Implementation Notes

Streamlit Lessons Learned

Building ChronoScope surfaced hard-won lessons about Streamlit’s reactive model. These patterns are now codified in the project’s development guide:

The Golden Rules:

Rule Why It Matters
Every widget needs an explicit key Streamlit auto-generates keys by execution order; adding conditionals breaks them
Check file hash before processing File uploaders persist across reruns; without deduplication, you get duplicate events
Justify every st.rerun() Each rerun executes the entire script; multiple reruns cause loops
Cache expensive computations Code in main body runs on every rerun; use hash-based caching

Widget key registry pattern:

# Naming convention: {section}_{purpose}
st.selectbox("Color scheme", options, key="export_color_scheme")
st.date_input("Date range", value, key="filter_date_range")
st.slider("Priority", 1, 10, key="filter_priority")

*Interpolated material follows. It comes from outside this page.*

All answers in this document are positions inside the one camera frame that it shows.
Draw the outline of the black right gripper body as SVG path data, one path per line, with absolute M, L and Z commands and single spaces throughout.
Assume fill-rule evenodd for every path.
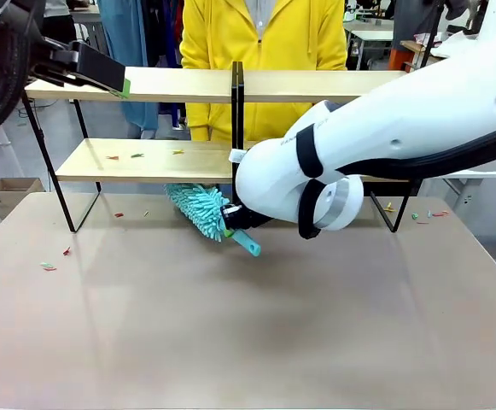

File deduplication pattern:

file_hash = hashlib.md5(file.read()).hexdigest()
file.seek(0)  # Reset pointer after hashing

if file_hash in st.session_state.processed_files:
    continue  # Skip already-processed file

process_file(file)
st.session_state.processed_files[file_hash] = metadata

These patterns eliminated a class of bugs where events were reprocessed on every UI interaction.


What’s Next

  • LLM transparency features — Show extraction reasoning alongside results
  • Formal test suite — pytest coverage for DocumentProcessor, TimelineStore
  • Performance optimization — Cache LLM responses to avoid redundant API calls
  • Enhanced date parsing — Better handling of ambiguous dates and ranges
  • Mobile-responsive design — Timeline viewing on smaller screens

Use Cases

Scenario How ChronoScope Helps
Career portfolio Visualize your professional journey for interviews or self-reflection
Academic timeline Track education milestones, publications, research evolution
Life story Document personal achievements and memories in chronological context
Project history Chart project evolution, deliverables, and team contributions
Team retrospective Combine individual timelines into collective achievement visualization

Screens & Artifacts

Screenshots from the Streamlit interface:

  • Main timeline view with interactive Plotly chart
  • Advanced settings panel with export options
  • TimelineJS exported presentation

See docs/assets/images/ for interface screenshots.


View Repository Documentation

Developer resources:


Note: ChronoScope is in beta. Core extraction and visualization features are stable; LLM transparency and testing infrastructure are in progress.